● WHAT TO DO
Only a number is wanted: how many lines in the listing contain the word "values"?

# # #

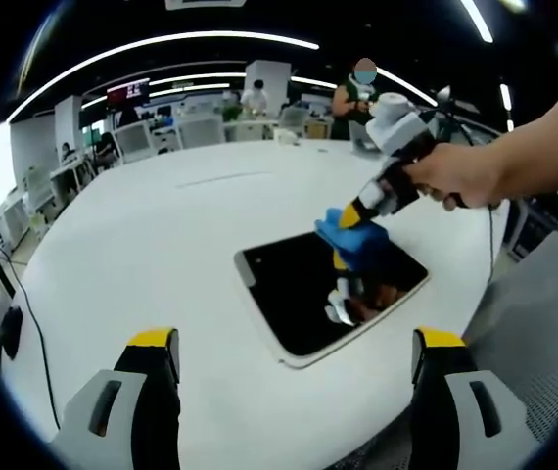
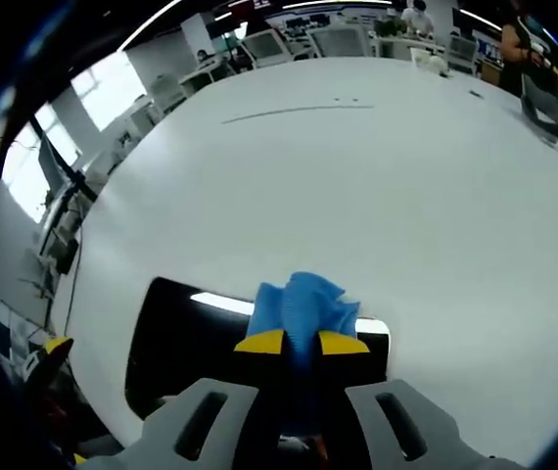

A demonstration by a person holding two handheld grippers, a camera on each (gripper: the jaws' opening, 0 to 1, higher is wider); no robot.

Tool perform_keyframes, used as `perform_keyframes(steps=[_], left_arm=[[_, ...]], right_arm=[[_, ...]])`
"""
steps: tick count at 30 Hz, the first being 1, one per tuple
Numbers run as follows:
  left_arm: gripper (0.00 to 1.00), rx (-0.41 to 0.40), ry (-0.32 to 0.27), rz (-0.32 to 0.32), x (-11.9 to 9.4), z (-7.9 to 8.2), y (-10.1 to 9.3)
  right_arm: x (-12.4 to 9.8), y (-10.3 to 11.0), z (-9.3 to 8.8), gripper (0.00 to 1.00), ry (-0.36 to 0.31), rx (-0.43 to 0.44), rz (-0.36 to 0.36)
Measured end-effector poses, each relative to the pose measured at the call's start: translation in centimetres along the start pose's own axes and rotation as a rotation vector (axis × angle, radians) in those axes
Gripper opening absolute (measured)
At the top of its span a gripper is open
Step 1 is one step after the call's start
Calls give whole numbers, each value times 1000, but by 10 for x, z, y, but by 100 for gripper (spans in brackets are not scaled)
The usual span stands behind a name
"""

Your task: Wipe the mirror surface with the cleaning cloth until all visible marks leave the cleaned area.

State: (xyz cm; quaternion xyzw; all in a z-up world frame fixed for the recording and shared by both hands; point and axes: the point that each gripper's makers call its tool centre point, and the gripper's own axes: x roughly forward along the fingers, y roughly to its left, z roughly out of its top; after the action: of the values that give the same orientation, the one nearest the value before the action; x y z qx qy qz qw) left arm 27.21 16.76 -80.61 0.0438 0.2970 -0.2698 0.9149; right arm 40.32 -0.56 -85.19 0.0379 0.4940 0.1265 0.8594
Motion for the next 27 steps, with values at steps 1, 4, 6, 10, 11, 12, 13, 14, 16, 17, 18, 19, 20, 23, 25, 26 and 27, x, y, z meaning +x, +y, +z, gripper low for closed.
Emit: perform_keyframes(steps=[1,4,6,10,11,12,13,14,16,17,18,19,20,23,25,26,27], left_arm=[[99,1,1,0,0,0,0],[99,2,2,0,0,0,0],[99,0,2,0,0,0,0],[99,-4,3,3,1,-1,1],[99,-4,4,3,1,-1,1],[99,-4,5,2,1,-2,1],[99,-6,6,0,1,-2,1],[99,-6,6,-1,1,-2,1],[99,-1,6,-3,1,-2,0],[99,-2,7,-3,1,-2,0],[99,-3,7,-3,1,-2,0],[99,-3,9,-5,1,-2,0],[99,0,10,-6,1,-2,0],[99,4,12,-10,2,-3,-1],[99,2,14,-11,2,-4,-1],[99,0,14,-11,2,-4,-1],[99,-3,16,-12,2,-4,-1]], right_arm=[[1,2,1,6,2,0,1],[2,7,1,6,1,-5,-2],[2,10,2,6,-1,-6,-6],[7,15,5,6,3,-8,0],[8,17,5,6,7,-12,2],[7,19,5,6,13,-18,4],[7,21,5,6,18,-19,5],[8,23,5,6,21,-19,7],[11,27,7,6,24,-23,9],[12,29,7,6,25,-24,10],[11,31,7,6,25,-26,11],[11,34,7,6,26,-26,13],[11,36,7,6,26,-26,14],[15,44,9,6,32,-29,22],[19,48,11,6,38,-32,32],[20,50,11,6,41,-34,35],[21,53,12,6,46,-41,38]])
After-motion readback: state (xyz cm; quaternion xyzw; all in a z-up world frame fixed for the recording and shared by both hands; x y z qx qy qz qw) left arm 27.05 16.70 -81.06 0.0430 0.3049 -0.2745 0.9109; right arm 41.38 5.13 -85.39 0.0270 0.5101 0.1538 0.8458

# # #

● TASK OUTPUT
2